- _WHAT YOU HAVE TO DO_: Pictures are to be left out, and only the lines from the one containing "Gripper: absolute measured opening" through the last line of the data are to be returned exactly.

- _PROVIDED DATA_:
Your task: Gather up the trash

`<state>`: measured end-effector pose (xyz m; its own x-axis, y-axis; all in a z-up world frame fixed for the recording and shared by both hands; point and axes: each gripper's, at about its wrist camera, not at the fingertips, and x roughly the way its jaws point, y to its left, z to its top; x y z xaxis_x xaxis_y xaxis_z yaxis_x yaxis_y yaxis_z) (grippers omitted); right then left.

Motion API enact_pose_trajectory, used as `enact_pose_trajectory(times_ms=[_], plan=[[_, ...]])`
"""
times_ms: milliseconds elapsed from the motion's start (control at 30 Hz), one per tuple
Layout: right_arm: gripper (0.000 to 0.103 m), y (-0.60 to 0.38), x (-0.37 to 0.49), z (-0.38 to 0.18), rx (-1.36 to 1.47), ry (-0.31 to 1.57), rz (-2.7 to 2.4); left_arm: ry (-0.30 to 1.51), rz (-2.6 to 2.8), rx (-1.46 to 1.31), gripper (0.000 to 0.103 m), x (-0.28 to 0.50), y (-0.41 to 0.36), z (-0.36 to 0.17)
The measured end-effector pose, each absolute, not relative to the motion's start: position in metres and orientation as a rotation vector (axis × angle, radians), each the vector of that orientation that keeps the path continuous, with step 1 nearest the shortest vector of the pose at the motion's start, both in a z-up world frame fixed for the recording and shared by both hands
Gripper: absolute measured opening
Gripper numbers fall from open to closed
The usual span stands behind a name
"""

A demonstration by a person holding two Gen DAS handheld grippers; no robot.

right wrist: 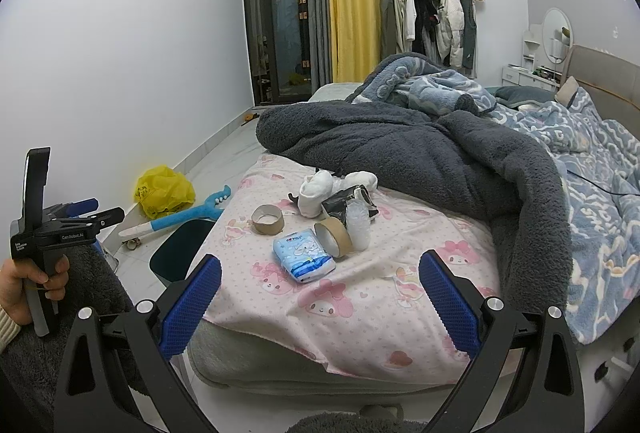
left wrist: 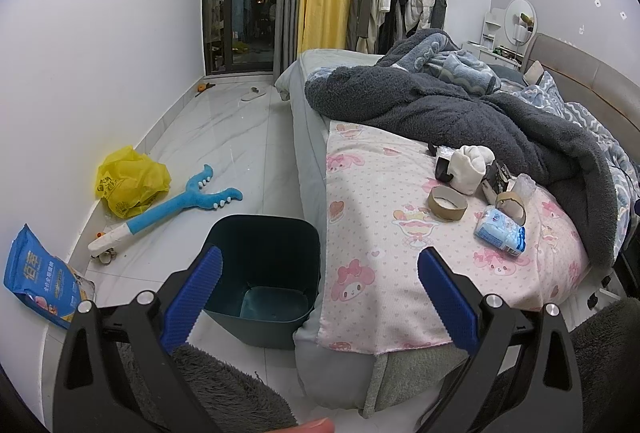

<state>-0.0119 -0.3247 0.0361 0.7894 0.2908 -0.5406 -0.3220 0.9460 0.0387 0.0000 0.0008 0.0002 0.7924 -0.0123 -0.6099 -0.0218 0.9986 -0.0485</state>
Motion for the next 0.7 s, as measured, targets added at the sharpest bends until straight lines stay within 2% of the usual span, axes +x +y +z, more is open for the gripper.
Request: enact_pose_trajectory(times_ms=[700], plan=[[0.1,-0.3219,-0.0111,0.0346,-0.064,0.579,0.331,0.659,0.005,-0.057,0.1,0.0001,0.0011,0.0002]])
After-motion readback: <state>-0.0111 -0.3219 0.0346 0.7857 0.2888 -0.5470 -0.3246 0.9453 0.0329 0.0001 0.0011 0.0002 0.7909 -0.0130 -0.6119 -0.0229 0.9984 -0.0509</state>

- _OUTPUT FOR THIS TASK_:
Gripper: absolute measured opening
Gripper numbers fall from open to closed
The usual span stands behind a name
"""

A demonstration by a person holding two Gen DAS handheld grippers; no robot.

right wrist: 
left wrist: 

<state>-0.0119 -0.3247 0.0361 0.7894 0.2908 -0.5406 -0.3220 0.9460 0.0387 0.0000 0.0008 0.0002 0.7924 -0.0123 -0.6099 -0.0218 0.9986 -0.0485</state>
Motion for the next 0.7 s, as measured, targets added at the sharpest bends until straight lines stay within 2% of the usual span, axes +x +y +z, more is open for the gripper.
Request: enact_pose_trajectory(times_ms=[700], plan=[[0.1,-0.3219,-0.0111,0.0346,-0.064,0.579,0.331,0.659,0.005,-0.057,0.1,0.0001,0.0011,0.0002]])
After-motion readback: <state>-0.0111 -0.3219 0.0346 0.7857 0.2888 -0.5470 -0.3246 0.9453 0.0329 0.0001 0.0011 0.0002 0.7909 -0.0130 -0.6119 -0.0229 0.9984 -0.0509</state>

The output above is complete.